L’altro versante delicato da esaminare è però quello dell’etica.
“Certo, ma se noi consentiamo di entrare a chi ha lavorato sul campo e che ha i requisiti, questo ci proietta sul futuro ci porta nuove visioni, nuove idee, capacità tecnologiche. Il tema principale da discutere è quello dell’accesso, poiché sembriamo sempre impegnati a difendere una professione novecentesca, mentre la nostra è un’attività che sarà invece sempre importante, ma della quale dobbiamo dare un’immagine nuova, moderna. Quanto al tema dell’etica dovremmo cominciare a discutere di alcune forme di divismo giornalistico, schierato. Non metto in discussione il giornalismo di opinione, ma quello talmente schierato da guardare i fatti e raccontarli solo con gli occhi del proprio schieramento. Abbiamo avuto giornalisti ideologici, con una loro idea, ma con una precisa deontologia nel racconto dei fatti. Io vorrei che al nostro interno si aprisse una discussione sulla questione: possiamo e dobbiamo anche avere delle nostre idee, ma i fatti vanno trattati con professionalità, con senso della giustizia, con senso delle proporzioni e anche con il senso di appartenenza. Dicendo: noi siamo prima di tutto dei cronisti, poi anche degli interpreti della realtà, ma siamo o cronisti corretti che danno voce alle persone che meritano di avere voce, che sanno guardare i fatti con senso critico, accompagnati dal dubbio se quella sia una versione corretta o se non sia giusto avere più versioni per potersi fare un’idea più compiuta e più approfondita”.

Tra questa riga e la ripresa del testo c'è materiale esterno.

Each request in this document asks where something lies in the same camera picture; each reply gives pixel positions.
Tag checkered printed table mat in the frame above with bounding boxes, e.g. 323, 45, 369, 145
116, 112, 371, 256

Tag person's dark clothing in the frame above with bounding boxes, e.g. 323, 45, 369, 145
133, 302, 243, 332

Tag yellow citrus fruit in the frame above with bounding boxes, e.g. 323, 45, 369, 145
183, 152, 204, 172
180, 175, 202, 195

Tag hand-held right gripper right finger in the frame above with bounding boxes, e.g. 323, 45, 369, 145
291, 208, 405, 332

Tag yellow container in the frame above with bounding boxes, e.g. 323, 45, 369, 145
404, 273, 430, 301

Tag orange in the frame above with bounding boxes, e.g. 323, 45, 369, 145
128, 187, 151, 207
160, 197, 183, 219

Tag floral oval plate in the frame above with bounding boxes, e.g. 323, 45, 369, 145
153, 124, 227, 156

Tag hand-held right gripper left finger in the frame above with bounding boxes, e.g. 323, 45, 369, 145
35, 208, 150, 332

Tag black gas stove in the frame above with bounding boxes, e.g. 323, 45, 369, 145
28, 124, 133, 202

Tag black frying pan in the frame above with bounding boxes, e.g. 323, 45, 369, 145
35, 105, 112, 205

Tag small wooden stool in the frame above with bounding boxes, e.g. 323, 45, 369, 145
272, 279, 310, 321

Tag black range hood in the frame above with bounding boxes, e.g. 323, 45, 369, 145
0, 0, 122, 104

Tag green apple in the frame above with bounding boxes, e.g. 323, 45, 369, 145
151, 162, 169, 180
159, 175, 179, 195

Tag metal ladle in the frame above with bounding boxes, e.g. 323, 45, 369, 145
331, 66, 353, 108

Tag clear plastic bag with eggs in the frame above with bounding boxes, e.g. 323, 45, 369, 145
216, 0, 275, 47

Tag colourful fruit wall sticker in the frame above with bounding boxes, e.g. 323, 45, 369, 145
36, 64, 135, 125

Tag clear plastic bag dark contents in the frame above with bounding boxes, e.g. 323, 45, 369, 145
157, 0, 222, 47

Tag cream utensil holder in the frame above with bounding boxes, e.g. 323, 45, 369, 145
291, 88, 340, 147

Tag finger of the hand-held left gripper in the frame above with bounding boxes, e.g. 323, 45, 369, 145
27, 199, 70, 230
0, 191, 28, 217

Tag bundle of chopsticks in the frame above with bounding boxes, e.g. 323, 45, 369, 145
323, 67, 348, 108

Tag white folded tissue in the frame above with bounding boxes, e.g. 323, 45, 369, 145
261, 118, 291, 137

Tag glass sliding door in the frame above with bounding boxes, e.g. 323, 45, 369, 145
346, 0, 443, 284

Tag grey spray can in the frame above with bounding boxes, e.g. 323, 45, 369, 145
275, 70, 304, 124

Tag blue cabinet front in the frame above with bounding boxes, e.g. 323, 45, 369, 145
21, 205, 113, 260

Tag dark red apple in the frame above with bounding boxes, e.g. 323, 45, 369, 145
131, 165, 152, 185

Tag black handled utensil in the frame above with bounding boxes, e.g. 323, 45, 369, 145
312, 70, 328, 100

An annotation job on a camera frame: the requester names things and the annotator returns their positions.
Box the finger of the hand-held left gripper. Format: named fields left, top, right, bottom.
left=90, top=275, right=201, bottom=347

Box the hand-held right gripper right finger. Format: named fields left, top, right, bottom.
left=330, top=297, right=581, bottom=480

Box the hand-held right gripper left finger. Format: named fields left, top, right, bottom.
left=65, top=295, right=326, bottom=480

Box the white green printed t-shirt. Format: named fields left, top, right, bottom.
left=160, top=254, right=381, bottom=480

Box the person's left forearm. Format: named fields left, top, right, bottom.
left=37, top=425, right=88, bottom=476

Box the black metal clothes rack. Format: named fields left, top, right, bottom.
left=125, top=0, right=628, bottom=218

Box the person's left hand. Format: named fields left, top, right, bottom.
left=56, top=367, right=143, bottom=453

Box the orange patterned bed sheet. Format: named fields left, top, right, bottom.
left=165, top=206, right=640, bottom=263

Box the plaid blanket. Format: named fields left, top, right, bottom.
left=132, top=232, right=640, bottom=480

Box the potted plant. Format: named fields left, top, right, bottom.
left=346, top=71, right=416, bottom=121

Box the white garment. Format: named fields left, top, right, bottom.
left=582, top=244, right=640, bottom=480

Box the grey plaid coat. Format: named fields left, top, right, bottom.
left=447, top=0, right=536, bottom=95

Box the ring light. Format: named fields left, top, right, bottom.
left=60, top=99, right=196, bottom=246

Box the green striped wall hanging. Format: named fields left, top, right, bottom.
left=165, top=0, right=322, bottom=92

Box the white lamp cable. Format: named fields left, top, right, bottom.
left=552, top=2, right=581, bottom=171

In Inghilterra hanno abolito la Plaint complaint commission e cambiato l’organismo che controlla la deontologia, senza però arrivare ancora a risolvere il problema. Gli inglesi campioni del liberalismo non hanno mai voluto una legge, ma la soluzione non l’hanno trovata.
“Apparteniamo a sistemi diversi, loro hanno la Common law. Tra l’altro la nostra legge professionale è nata nel ricordo di cosa significava una corporazione giornalistica durante il fascismo, ed era anche una tutela per una democrazia giovane come la nostra. Io pur essendo critico nei confronti del nostro Ordine penso comunque che sia necessario, a patto che sappia riformarsi, che metta l’etica, la credibilità al primo posto. Cosa che oggi non avviene purtroppo. Se si pensa al tema della deontologia: come è possibile che il Consiglio di disciplina della Lombardia abbia nove membri, come quello del Molise? E poi alla fine c’è questa idea che la colleganza vince sempre. Siamo come il Consiglio superiore della magistratura, ed ecco che la magistratura ha una perdita di credibilità e di consenso che dovrebbe preoccupare. Non siamo più visti come una funzione della democrazia, ma come una sorta di potere che si muove secondo proprie logiche. Dobbiamo cercare di uscire da questa logica corporativa e dimostrare al pubblico la necessità di avere un’informazione libera e corretta”.